Assigned task = Please quote only the lines that start at the one with "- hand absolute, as" and go on to the last line of the data, both ends kept.

Exercise data =
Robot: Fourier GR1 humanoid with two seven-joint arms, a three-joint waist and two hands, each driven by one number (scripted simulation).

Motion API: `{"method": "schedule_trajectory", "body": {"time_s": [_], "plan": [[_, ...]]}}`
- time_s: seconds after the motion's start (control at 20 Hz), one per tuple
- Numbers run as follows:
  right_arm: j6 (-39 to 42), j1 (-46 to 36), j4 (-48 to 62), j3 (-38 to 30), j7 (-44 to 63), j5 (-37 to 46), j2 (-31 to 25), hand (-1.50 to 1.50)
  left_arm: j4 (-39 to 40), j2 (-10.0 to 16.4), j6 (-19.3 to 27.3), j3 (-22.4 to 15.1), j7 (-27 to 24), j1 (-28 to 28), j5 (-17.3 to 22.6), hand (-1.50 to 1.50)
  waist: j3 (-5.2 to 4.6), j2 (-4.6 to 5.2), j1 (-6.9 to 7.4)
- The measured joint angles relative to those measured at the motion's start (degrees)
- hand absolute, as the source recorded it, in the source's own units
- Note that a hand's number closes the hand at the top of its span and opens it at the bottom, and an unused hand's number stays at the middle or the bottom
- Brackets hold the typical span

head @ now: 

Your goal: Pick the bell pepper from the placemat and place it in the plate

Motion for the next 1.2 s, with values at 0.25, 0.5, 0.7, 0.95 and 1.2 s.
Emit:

Exercise response =
- hand absolute, as the source recorded it, in the source's own units
- Note that a hand's number closes the hand at the top of its span and opens it at the bottom, and an unused hand's number stays at the middle or the bottom
- Brackets hold the typical span

head @ now: 

Your goal: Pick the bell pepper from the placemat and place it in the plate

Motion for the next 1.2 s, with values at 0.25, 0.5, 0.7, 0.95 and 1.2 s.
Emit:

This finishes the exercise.